Por Carlos Martí.
Habana 1897
Capítulo II de su libro EL SOLDADO
ESPAÑOL
Lo que
podríamos llamar primera impresión, lo que queda perennemente grabado, lo que no se olvida jamás es la jura de Banderas.
¡Jurar la Bandera !. Depositar el ósculo
de fidelidad en el acero templado para defensa de lo más sacrosanto, lo más
sublime; prometer dignamente, jurar morir por el símbolo en que se encierran
todas nuestras ambiciones, nuestro honor; ofrecer el nombre, la posición, la
vida en holocausto a la patria.
¿Y qué es
la vida sin patria?

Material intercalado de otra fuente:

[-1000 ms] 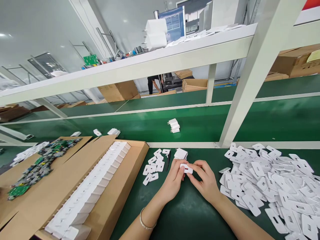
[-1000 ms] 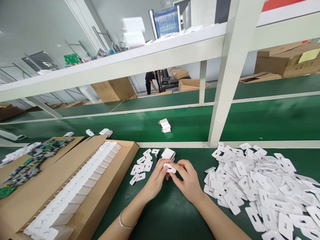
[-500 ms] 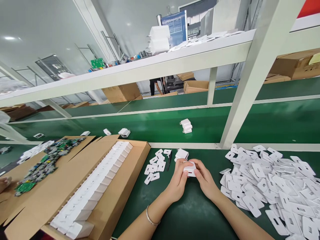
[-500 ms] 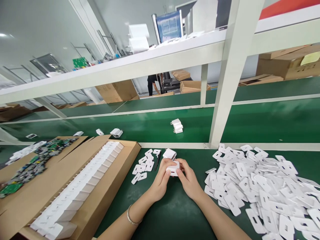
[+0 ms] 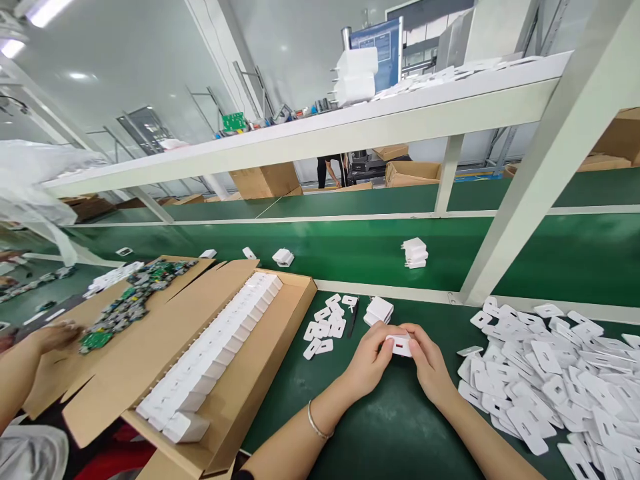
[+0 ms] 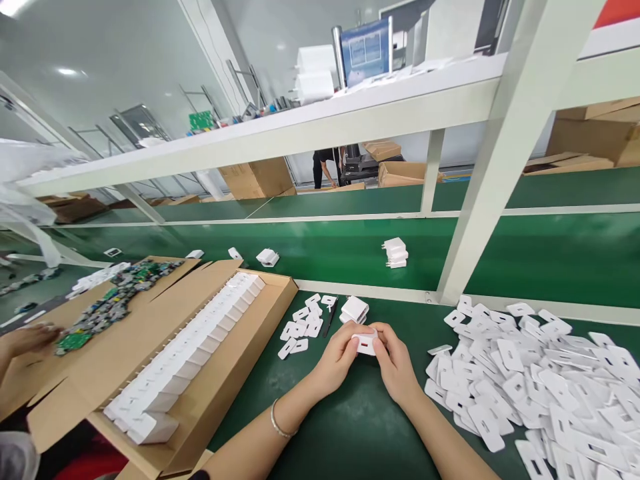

Preguntadlo a mil emigrados voluntarios o forzosos,
preguntadlo a los mal aconsejados que tienen el estigma de la deserción en su
rostro y será su contestación una elocuente lágrima, que es todo un poema, un
arrepentimiento sincero y leal.
¡Patria!
La tierra de nuestros padres en donde aprendimos a adorar un Dios inmensamente
bueno, a idolatrar el sentimiento maternal, a conocer lo que es pundonor.
El día en
que tiene lugar la jura de Banderas, el toque de diana resulta más alborozado que
nunca, conmueve como jamás, y la jura, solo la jura preocupa a ]a legión de
futuros héroes que instruidos en los sagrados deberes del honor, solo esperan ocasión
solemne para
sellarlos con el corazón y su conciencia.
Los
soldados están ya en correcta formación; la voz del Jefe se deja oír
¡Presenten! ¡Armas!.. .., y rompe la banda, lanzando al aire las inspiradas notas
de la sublime marcha real española, ese himno de reyes tan sencillo como
solemne, tan magistralmente inspirado como dulcemente conmovedor, y, al
presentarse la Bandera ,
al aire desplegada, los corazones no pueden con emoción y dicha tanta, el alma
se siente pequeña de tan grande, se apodera
del
soldado un halagador frenesí producido por la conmoción: en aquella Bandera
cifran toda su esperanza y su honor, todo su ideal y su grandeza ....Juráis
en nombre de Dios …,y un ¡Si, juramos! Unánime, ruidoso, retumbante,
apaga las solemnes palabras del Jefe, pronunciadas visiblemente afectado,
siguiendo un respetuoso silencio a las que agrega el capellán.
Se besa la
espada y se rinde el primer tributo a la bandera bajo cuya sombra protectora dignificarán a la patria; a la bandera,
honrosa mortaja para el que defendiéndola sucumba; y glorioso proclamante de
las heroicidades de nuestro ejército, de este ejército tan grande como invicto,
tan poderoso como bravo en todos los suelos y en todos los climas.
En este
acto tan grandioso se sella la lealtad a la patria y a los Reyes; las almas
laten al unísono, encarnándose el soldado en el Jefe, al traspasar
el dintel sagrado, al
iniciarse en la honrada y honrosa Institución militar que tiene la nobleza por
divisa, el respeto por lema, el honor por sacrosanto y la patria por toda
aspiración, llenando la
Historia de proezas que hacen inmortales sus páginas, vivo ejemplo para todas las generaciones.
¡Ah, Cuan
grande es el error de las modestas clases en sentir prevención al ejército,
agigantando leyendas, forjándose temores y mostrando mezquindad de espíritu, cuando no
hay sociedad sin ejército, y en el ejército se han hecho ilustres infinidad de apellidos
que de otro modo hubieran permanecido el montón anónimo!
Edmund Burke,
lo dijo: “Bien derramada está la sangre del hombre por su familia, por su Dios,
por su patria; lo demás es vanidad, lo demás es crimen”.